(YOUR GOAL):
Reproduce, from the line containing "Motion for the" to the last line of the material, every line exactly.

(MATERIAL PROVIDED):
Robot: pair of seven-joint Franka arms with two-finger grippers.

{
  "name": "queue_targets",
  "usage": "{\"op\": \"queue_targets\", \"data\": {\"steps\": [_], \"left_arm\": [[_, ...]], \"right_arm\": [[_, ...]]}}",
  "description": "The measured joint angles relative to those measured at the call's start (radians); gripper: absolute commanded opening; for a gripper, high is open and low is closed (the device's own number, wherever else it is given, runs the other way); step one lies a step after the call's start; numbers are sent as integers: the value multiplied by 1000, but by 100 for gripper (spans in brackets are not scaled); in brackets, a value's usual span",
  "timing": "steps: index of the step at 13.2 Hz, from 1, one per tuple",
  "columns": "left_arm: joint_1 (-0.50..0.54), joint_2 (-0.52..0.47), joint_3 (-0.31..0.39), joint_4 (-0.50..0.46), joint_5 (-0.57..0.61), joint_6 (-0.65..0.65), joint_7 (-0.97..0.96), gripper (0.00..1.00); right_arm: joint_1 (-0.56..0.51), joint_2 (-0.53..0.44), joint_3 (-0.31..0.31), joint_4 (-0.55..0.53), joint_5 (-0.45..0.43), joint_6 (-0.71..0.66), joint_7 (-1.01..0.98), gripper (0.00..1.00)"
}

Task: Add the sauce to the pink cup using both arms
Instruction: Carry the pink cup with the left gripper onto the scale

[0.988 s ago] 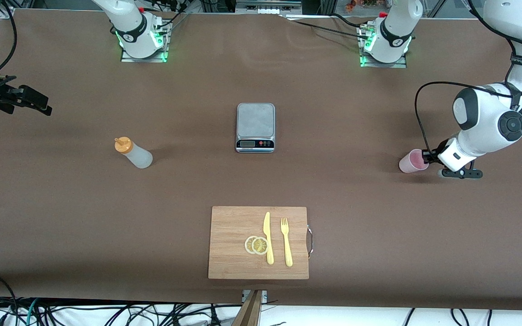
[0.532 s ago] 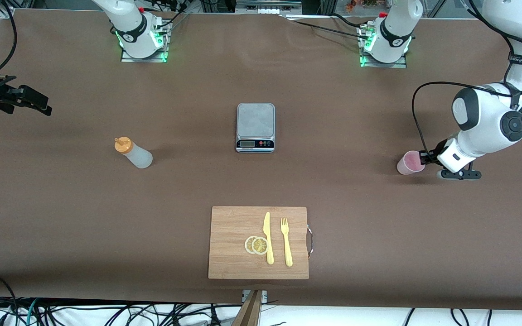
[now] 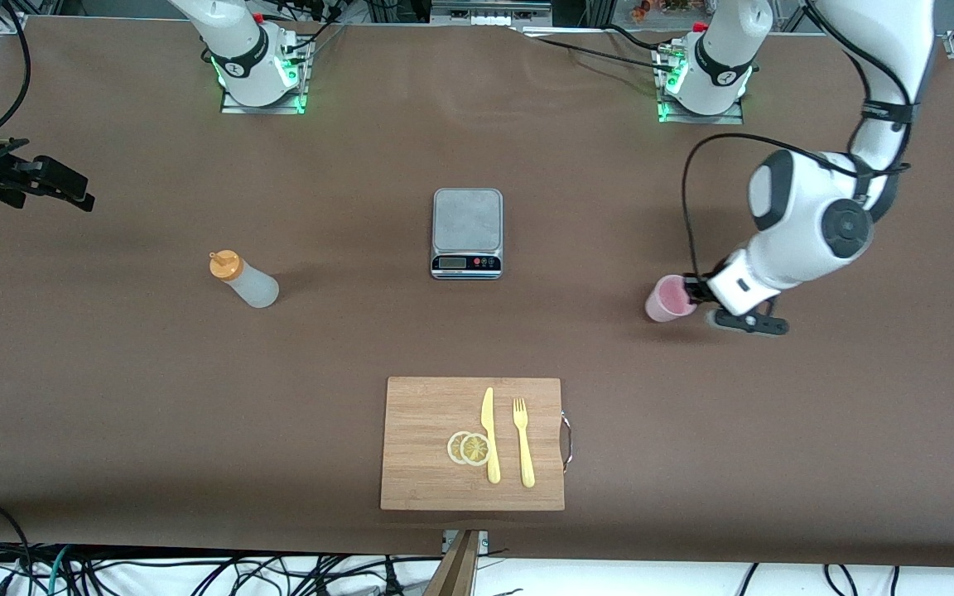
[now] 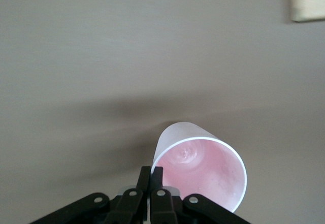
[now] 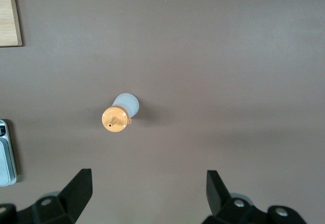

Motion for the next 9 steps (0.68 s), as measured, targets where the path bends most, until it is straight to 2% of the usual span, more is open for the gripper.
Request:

(TASK SOLUTION):
Motion for the next 9 steps (0.68 s), as measured, targets where the path bends most, until it is straight to 2% of the usual span, more is open for the gripper.
Request:

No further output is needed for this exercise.